§ TASK OBJECTIVE:
Word for word, give the data again without its pictures.

§ EXERCISE DATA:
·····

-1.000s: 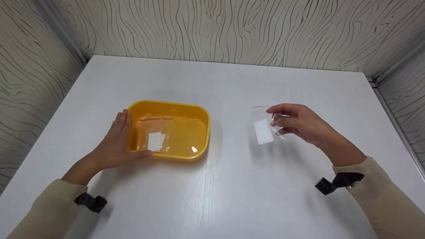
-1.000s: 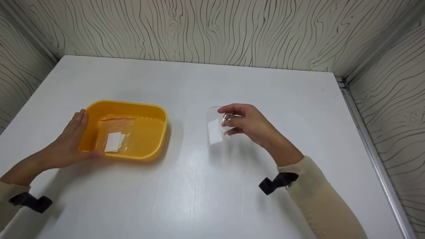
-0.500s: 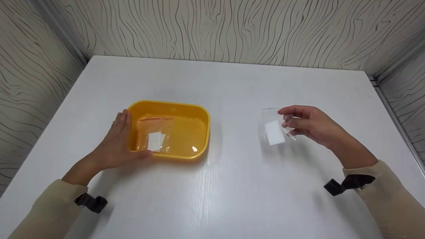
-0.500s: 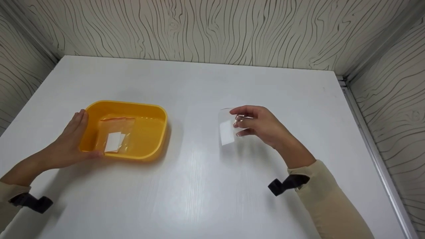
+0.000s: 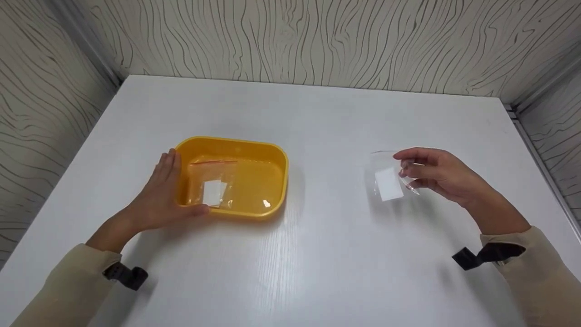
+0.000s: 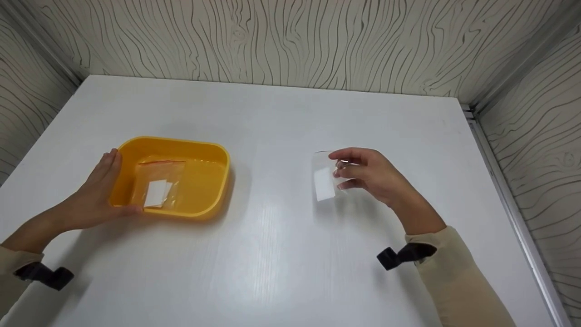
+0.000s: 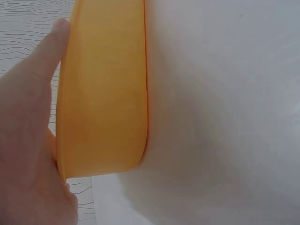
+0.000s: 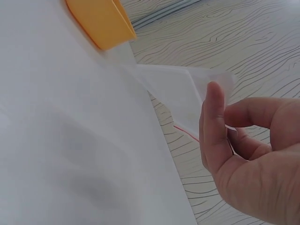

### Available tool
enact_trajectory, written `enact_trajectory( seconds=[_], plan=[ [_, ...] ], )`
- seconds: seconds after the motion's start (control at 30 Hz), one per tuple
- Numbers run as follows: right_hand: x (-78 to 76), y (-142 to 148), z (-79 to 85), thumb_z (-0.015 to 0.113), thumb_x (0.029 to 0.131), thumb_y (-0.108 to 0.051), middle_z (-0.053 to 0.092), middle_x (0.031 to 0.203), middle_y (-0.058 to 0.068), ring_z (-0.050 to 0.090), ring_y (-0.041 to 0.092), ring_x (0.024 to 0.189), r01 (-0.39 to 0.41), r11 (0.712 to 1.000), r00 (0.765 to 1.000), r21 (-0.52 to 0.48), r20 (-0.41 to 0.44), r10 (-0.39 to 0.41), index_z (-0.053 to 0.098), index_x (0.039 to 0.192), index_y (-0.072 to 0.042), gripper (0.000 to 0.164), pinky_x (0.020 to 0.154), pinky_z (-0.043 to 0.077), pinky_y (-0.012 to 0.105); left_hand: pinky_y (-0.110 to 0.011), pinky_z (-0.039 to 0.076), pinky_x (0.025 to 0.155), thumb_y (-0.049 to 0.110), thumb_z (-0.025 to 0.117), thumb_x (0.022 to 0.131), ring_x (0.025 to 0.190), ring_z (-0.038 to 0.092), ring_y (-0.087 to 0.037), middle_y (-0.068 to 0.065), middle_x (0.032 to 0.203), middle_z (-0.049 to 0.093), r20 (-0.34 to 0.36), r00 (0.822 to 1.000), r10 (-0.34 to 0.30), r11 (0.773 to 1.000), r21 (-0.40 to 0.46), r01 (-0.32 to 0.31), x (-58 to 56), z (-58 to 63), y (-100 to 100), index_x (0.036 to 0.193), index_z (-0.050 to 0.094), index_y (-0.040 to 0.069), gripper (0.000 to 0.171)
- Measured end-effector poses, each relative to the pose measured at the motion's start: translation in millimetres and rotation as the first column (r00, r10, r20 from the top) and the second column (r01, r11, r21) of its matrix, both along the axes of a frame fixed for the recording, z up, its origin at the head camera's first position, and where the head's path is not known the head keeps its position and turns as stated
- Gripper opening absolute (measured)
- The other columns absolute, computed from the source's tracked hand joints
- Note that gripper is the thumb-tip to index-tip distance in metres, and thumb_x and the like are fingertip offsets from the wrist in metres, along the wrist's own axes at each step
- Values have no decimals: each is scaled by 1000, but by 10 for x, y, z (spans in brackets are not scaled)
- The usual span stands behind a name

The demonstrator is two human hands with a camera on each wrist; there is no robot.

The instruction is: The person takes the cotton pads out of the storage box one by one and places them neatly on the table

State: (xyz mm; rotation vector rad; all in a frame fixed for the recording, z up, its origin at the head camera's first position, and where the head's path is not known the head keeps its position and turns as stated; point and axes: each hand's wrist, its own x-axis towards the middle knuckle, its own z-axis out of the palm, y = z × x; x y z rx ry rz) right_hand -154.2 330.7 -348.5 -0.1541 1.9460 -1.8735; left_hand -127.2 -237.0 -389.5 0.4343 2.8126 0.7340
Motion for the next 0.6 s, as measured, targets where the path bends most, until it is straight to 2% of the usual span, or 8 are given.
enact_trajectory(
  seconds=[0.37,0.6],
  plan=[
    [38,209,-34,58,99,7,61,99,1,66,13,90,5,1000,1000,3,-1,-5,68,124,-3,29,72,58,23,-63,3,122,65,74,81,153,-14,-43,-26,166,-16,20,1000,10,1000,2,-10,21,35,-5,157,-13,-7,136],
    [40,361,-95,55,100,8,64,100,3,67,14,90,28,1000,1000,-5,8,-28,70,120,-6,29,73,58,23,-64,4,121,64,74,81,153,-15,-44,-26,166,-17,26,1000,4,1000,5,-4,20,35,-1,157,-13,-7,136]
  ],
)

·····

§ REPLY:
-1.000s: 
-1.000s: 
-0.500s: 
-0.500s: 
+0.000s: 
+0.000s: 
+0.000s: 
+0.000s: 

### Available tool
enact_trajectory, written `enact_trajectory( seconds=[_], plan=[ [_, ...] ], )`
- seconds: seconds after the motion's start (control at 30 Hz), one per tuple
- Numbers run as follows: right_hand: x (-78 to 76), y (-142 to 148), z (-79 to 85), thumb_z (-0.015 to 0.113), thumb_x (0.029 to 0.131), thumb_y (-0.108 to 0.051), middle_z (-0.053 to 0.092), middle_x (0.031 to 0.203), middle_y (-0.058 to 0.068), ring_z (-0.050 to 0.090), ring_y (-0.041 to 0.092), ring_x (0.024 to 0.189), r01 (-0.39 to 0.41), r11 (0.712 to 1.000), r00 (0.765 to 1.000), r21 (-0.52 to 0.48), r20 (-0.41 to 0.44), r10 (-0.39 to 0.41), index_z (-0.053 to 0.098), index_x (0.039 to 0.192), index_y (-0.072 to 0.042), gripper (0.000 to 0.164), pinky_x (0.020 to 0.154), pinky_z (-0.043 to 0.077), pinky_y (-0.012 to 0.105); left_hand: pinky_y (-0.110 to 0.011), pinky_z (-0.039 to 0.076), pinky_x (0.025 to 0.155), thumb_y (-0.049 to 0.110), thumb_z (-0.025 to 0.117), thumb_x (0.022 to 0.131), ring_x (0.025 to 0.190), ring_z (-0.038 to 0.092), ring_y (-0.087 to 0.037), middle_y (-0.068 to 0.065), middle_x (0.032 to 0.203), middle_z (-0.049 to 0.093), r20 (-0.34 to 0.36), r00 (0.822 to 1.000), r10 (-0.34 to 0.30), r11 (0.773 to 1.000), r21 (-0.40 to 0.46), r01 (-0.32 to 0.31), x (-58 to 56), z (-58 to 63), y (-100 to 100), index_x (0.036 to 0.193), index_z (-0.050 to 0.094), index_y (-0.040 to 0.069), gripper (0.000 to 0.171)
- Measured end-effector poses, each relative to the pose measured at the motion's start: translation in millimetres and rotation as the first column (r00, r10, r20 from the top) and the second column (r01, r11, r21) of its matrix, both along the axes of a frame fixed for the recording, z up, its origin at the head camera's first position, and where the head's path is not known the head keeps its position and turns as stated
- Gripper opening absolute (measured)
- The other columns absolute, computed from the source's tracked hand joints
- Note that gripper is the thumb-tip to index-tip distance in metres, and thumb_x and the like are fingertip offsets from the wrist in metres, along the wrist's own axes at each step
- Values have no decimals: each is scaled by 1000, but by 10 for x, y, z (spans in brackets are not scaled)
- The usual span stands behind a name

The demonstrator is two human hands with a camera on each wrist; there is no robot.

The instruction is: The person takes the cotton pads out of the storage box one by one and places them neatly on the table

State: (xyz mm; rotation vector rad; all in a frame fixed for the recording, z up, its origin at the head camera's first position, and where the head's path is not known the head keeps its position and turns as stated; point and axes: each hand's wrist, its own x-axis towards the middle knuckle, its own z-axis out of the palm, y = z × x; x y z rx ry rz) right_hand -154.2 330.7 -348.5 -0.1541 1.9460 -1.8735; left_hand -127.2 -237.0 -389.5 0.4343 2.8126 0.7340
Motion for the next 0.6 s, as measured, targets where the path bends most, until it is straight to 2% of the usual span, or 8 are given.
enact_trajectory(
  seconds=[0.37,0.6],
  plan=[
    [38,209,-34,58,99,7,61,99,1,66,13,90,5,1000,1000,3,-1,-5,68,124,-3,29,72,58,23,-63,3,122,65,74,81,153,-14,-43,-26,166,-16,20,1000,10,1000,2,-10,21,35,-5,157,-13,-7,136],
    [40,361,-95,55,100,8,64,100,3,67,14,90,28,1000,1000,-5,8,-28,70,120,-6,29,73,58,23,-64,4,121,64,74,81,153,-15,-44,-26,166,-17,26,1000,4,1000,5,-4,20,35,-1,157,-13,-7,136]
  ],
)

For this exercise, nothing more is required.